■ The task
With pictures left out, output exactly the lines from the line holding "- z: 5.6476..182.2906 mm" through the end of the data, both included.
Material provided below:
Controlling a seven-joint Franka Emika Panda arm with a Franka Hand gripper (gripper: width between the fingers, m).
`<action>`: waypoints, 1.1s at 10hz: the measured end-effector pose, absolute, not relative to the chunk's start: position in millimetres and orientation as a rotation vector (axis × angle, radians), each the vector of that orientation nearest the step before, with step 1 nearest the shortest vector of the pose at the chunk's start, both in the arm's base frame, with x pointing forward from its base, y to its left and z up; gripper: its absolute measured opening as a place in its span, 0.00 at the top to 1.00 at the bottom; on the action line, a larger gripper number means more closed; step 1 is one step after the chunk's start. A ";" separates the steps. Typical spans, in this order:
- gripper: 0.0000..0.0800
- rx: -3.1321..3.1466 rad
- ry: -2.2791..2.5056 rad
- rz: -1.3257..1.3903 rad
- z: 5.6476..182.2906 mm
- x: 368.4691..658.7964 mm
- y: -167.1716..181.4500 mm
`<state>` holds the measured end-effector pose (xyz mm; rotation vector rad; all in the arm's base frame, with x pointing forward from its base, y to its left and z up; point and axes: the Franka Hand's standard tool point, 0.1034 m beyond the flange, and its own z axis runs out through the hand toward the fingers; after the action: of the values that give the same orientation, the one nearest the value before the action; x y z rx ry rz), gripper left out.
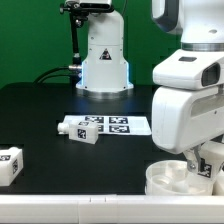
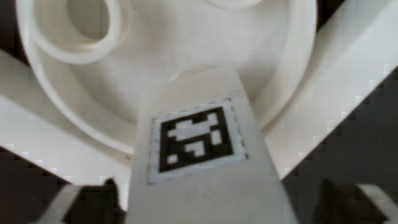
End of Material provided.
■ Your response
- z: 5.6476..182.2906 mm
- x: 368.4691..658.7964 mm
- y: -167.1716..181.4500 mm
`<state>` holds the measured end-effector pose (xyz mm; rotation vector rad; all in the arm's base frame, with x pointing forward from its base, y to its left and z up; point and axes: the Franka Hand's standard tool point, 0.1034 m beyond the flange, and its own z axis runs out through the hand toward the fingers; after the action: of the values that give the same orientation, the one nearest the value before the action; x y z rx ry rz), gripper left out.

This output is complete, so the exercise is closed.